Per uscire da questa nova Babilonia, ci voleva uno sforzo supremo, una specie di miracolo. Ci voleva un uomo, il quale, servendosi di uno degl’idiomi centrali della penisola, e perciò meglio accetto agli altri Italiani, fondesse insieme, con mirabile armonia, in una grand’opera d’arte, tutti gli svariati elementi, che cozzavano, confusi, tra loro: la gentilezza cavalleresca de’ Francesi e de’ cortigiani di Sicilia; i sospiri d’amore e le invettive anticlericali de’ Provenzali; il misticismo di san Francesco e di Iacopone; la naturalezza e la verità del sentimento popolare; la speculazione teologica e scientifica.

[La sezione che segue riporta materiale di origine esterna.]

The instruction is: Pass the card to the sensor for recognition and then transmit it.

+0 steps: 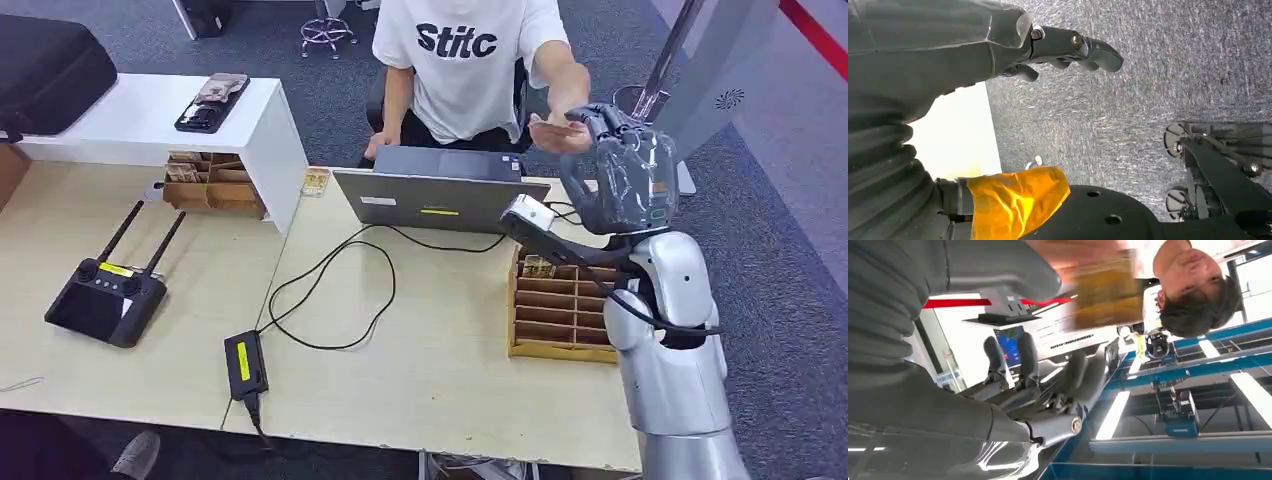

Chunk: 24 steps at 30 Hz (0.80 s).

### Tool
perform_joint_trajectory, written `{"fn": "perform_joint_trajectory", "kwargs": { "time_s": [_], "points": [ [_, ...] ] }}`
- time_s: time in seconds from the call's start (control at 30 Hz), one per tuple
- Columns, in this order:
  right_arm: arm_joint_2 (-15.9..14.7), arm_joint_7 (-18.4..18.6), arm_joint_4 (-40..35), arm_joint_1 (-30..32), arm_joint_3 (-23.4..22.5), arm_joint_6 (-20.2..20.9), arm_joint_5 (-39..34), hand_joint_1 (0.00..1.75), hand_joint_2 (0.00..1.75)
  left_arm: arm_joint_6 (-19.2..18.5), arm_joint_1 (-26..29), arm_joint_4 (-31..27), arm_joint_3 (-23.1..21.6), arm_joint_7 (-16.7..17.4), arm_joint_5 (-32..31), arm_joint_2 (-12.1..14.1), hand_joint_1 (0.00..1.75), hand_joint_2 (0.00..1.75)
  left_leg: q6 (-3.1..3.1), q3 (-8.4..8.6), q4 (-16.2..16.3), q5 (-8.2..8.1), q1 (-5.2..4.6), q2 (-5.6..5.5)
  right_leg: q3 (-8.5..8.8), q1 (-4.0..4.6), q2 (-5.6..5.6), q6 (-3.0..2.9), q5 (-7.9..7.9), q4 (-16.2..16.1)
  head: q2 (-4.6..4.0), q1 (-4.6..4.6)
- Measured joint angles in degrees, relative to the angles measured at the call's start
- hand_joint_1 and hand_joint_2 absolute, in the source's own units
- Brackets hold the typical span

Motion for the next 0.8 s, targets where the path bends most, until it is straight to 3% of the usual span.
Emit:
{"fn": "perform_joint_trajectory", "kwargs": {
  "time_s": [0.5,0.8],
  "points": [
    [-0.42,0.52,-0.20,0.01,0.00,-1.11,0.55,0.00,1.75,0.09,0.00,0.00,-0.20,-0.04,0.44,0.02,0.00,1.75,0.00,0.01,0.01,0.00,0.00,0.00,-0.01,0.00,0.01,0.00,0.00,0.00,0.00,0.00],
    [-1.12,-0.42,-8.94,1.66,0.00,-1.29,0.17,0.00,1.75,0.33,0.03,0.00,-0.55,-0.02,0.79,0.02,0.00,1.75,0.00,0.00,0.01,0.00,0.00,0.00,-0.01,0.00,0.00,0.00,0.00,0.00,0.00,0.00]
  ]
}}
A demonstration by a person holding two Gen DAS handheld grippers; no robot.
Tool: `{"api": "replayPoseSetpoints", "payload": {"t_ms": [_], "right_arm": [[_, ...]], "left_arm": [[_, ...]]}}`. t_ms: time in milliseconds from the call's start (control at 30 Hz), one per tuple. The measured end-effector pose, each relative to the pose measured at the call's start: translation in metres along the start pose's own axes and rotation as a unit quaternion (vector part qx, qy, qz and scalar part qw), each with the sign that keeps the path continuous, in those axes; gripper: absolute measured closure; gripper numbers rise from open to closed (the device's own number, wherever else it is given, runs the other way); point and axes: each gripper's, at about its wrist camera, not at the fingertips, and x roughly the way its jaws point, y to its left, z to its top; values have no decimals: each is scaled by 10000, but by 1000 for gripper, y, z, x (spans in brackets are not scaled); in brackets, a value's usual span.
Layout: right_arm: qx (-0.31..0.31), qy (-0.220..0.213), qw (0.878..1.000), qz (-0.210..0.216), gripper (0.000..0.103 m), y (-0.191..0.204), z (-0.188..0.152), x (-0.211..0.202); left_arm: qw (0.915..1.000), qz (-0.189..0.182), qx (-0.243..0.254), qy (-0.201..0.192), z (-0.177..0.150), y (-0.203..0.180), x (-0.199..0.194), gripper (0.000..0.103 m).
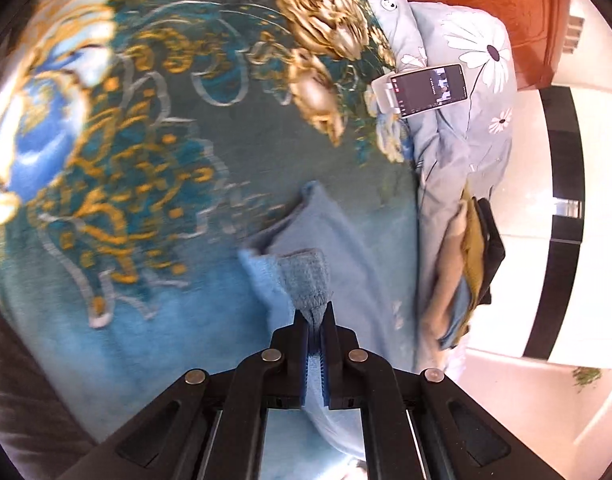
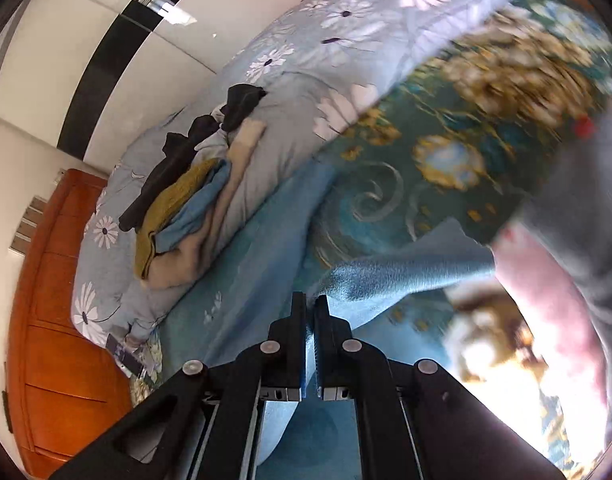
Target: Fold clothes
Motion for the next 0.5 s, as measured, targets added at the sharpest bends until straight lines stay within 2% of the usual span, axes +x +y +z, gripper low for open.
{"api": "replayPoseSetpoints", "payload": {"t_ms": [100, 267, 433, 500], "right_arm": [[-201, 111, 9993, -296, 100, 38, 32, 44], [-622, 319, 9944, -790, 100, 92, 65, 117], [-1194, 523, 9794, -1539, 100, 128, 72, 182], [-1177, 672, 9754, -1740, 99, 129, 70, 202]], "left_arm": [[9998, 78, -161, 53, 15, -15, 17, 98], [9995, 236, -218, 80, 53, -31, 61, 96], [9980, 584, -76, 251, 77, -32, 98, 95], [9972, 672, 97, 309, 82, -36, 108, 94]]}}
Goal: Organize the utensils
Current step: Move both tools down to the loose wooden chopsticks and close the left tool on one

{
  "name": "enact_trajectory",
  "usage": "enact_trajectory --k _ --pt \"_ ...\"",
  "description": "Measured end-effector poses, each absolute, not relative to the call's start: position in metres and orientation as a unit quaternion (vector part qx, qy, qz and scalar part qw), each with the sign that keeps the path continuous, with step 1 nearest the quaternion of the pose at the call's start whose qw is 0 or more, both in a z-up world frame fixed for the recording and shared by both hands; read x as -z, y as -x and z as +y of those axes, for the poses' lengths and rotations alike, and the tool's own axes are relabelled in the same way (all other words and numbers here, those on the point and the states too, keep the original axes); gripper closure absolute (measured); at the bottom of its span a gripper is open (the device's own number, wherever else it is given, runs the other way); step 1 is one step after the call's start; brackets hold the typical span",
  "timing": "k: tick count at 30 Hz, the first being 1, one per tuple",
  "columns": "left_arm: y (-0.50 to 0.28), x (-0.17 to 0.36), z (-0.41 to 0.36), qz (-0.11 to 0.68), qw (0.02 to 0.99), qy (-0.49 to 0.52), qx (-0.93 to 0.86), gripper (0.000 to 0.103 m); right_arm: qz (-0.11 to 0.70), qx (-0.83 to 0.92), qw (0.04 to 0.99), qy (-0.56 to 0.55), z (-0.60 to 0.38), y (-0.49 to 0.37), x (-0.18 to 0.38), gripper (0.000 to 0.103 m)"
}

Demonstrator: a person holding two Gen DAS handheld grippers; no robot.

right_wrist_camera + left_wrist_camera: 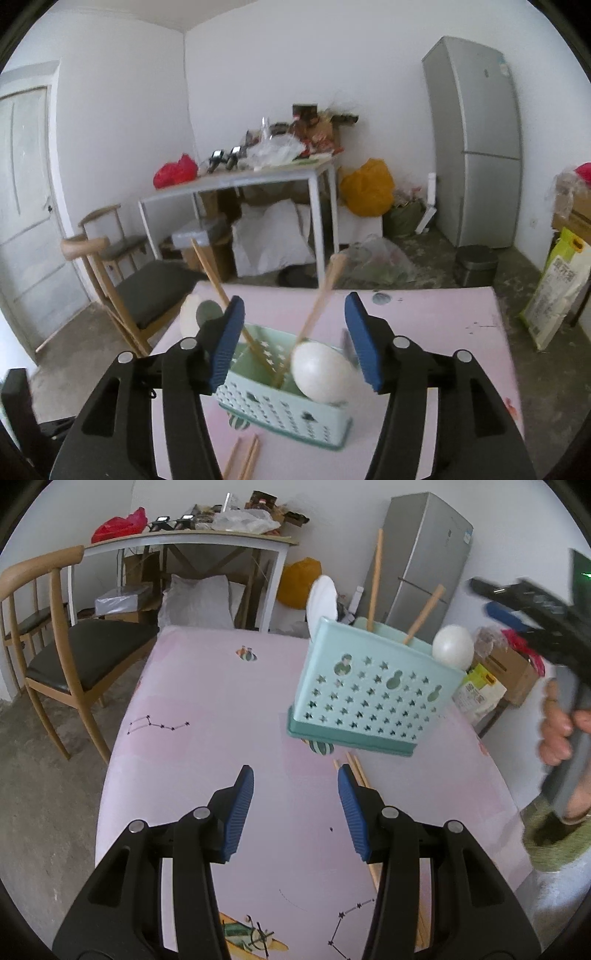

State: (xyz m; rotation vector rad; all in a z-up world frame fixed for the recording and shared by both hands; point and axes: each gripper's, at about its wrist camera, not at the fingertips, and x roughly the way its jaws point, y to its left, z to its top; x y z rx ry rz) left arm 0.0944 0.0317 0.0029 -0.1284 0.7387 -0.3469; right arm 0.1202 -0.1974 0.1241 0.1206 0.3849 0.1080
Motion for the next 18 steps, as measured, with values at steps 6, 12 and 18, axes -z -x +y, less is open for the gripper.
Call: enact_trajectory --k 6,12,18 --pt "-0.093 0.012 0.014 0.391 0.898 0.045 0.198 0.058 0.202 -0.057 0.973 -0.097 -0.22 -0.053 -0.109 0.042" --pt "-0.093 0.035 -0.02 0.424 0.878 0.013 0.22 0.058 0.325 -0.056 0.929 -0.166 -0.219 -0.025 -0.024 0.042" --pt "-0.097 0.05 -0.043 0.44 0.872 -0.027 0.215 0.069 0.387 -0.062 0.898 -0.202 -0.207 -0.004 0.026 0.042"
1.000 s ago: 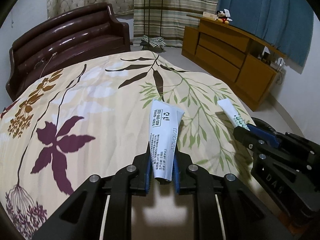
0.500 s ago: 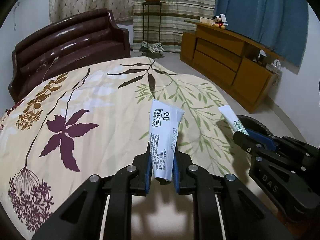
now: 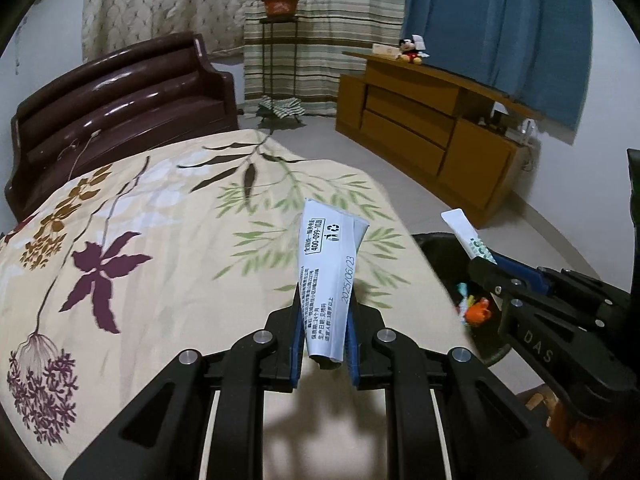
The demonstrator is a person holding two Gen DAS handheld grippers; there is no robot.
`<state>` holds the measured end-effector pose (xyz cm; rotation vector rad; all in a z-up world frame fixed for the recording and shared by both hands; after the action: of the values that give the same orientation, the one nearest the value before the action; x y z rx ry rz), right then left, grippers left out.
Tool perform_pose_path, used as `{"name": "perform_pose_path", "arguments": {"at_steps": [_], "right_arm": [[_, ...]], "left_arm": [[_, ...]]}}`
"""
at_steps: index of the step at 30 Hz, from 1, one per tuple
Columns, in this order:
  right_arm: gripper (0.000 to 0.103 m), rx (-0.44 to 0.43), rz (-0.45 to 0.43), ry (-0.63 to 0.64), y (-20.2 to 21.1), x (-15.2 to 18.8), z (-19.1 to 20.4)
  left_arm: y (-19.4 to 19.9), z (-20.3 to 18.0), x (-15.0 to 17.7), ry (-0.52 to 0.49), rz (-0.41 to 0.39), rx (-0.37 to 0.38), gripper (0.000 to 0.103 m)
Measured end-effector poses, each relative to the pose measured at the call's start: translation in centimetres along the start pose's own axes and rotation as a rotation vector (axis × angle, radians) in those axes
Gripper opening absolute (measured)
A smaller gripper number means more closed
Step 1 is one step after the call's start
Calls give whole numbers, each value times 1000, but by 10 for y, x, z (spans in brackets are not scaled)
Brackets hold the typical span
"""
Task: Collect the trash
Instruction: 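Carry both tubes over the black bin, then open both tools to drop the tubes into the bin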
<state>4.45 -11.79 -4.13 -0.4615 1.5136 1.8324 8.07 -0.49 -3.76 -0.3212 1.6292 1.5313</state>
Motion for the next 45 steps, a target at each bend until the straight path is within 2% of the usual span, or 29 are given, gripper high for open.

Quest’uomo venne, nè c’è bisogno ch’io lo nomini; ed a ragione potè dire che, col suo poema, avrebbe cacciato di nido i suoi predecessori, togliendo loro “la gloria della lingua.„1 E con la solita fierezza, egli si sdegnava contro i “malvagi uomini d’Italia, che commendano lo Volgare altrui, e lo propio dispregiano;„ e profetizzava che il Volgare sarebbe stato “luce nuova, sole nuovo, il quale surgerà ove l’usato,„ cioè il latino, “tramonterà.„2

Ma il latino, anzichè tramontare, non pago

  1. Purgat., XI, 97-99.
  2. Convito, Tratt. I, cap. XI e XIII, ediz. Barbèra (1857), curata dal Fraticelli.